Price pressures stayed high in the eurozone in April in the face of a likely recession, keeping interest rate cuts off the agenda for an ECB seeking ways of reviving economic growth within its inflation mandate.
Annual consumer price inflation in the 17 nations sharing the euro moderated to 2.6% from 2.7% in March, the EU’s statistics office Eurostat said yesterday.
Economists polled by Reuters forecast 2.5%.
As the eurozone heads into its second recession in just three years, some of its leaders are rallying to a call by ECB president Mario Draghi to reignite the bloc’s economy with policies that focus on growth and not just debt and deficit reduction.
But the ECB’s strong focus on containing inflation within touching distance of a target of close to but below 2% at a time of high world oil prices means politicians cannot expect action to lower the cost of borrowing any time soon.

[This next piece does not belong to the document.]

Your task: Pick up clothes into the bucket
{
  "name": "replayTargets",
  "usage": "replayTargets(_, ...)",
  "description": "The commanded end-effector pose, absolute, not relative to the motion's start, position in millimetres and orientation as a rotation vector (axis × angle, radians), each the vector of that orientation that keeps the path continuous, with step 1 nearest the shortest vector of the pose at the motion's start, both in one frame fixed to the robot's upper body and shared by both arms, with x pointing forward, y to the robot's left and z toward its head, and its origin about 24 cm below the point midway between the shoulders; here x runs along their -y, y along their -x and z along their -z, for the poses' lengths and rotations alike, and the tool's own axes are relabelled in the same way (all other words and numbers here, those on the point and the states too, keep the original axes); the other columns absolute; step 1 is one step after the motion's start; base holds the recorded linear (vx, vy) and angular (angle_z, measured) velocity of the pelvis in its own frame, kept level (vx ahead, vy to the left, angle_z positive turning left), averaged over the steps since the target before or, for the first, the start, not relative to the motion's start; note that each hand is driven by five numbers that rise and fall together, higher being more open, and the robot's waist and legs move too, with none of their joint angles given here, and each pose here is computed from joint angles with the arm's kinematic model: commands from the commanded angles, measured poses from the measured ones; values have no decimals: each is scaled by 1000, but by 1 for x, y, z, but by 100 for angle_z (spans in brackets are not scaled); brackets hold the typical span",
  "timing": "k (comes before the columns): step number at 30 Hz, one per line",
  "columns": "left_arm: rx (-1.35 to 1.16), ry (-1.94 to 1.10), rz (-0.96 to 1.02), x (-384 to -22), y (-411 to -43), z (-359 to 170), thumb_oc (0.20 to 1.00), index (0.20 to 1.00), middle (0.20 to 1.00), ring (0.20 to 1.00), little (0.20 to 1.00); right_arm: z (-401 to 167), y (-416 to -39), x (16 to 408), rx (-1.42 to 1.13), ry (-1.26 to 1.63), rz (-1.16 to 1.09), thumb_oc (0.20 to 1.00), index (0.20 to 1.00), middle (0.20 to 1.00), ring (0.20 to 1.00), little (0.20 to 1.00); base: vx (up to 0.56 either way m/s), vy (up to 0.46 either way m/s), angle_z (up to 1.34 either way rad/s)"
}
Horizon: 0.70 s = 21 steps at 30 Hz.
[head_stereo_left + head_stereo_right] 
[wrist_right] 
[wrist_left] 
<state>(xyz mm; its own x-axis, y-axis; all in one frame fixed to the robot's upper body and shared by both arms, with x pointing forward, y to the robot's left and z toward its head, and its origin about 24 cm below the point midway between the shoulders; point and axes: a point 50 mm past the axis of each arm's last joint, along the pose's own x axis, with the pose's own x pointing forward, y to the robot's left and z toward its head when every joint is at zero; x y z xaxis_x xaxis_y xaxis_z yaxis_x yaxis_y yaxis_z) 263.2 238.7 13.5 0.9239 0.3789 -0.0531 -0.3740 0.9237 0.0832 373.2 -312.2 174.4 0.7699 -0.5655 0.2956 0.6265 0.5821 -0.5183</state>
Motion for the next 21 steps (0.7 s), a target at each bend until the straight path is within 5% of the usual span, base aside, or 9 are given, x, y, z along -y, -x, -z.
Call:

“The likelihood of inflation falling below 2% in the short run remains low, putting the ECB in a difficult situation,” Peter Vanden Houte, an economist at ING, said in a note. “As the German members of the ECB’s governing council have been warning of inflationary pressures potentially building up, a further rate cut seems out of the question.”
While inflation is below last year’s peak of 3%, economists and the ECB had expected prices to fall steadily as the economy stumbles and to offer some relief to households.
The rate of consumer price inflation rose in March from February and is now only back at February’s level.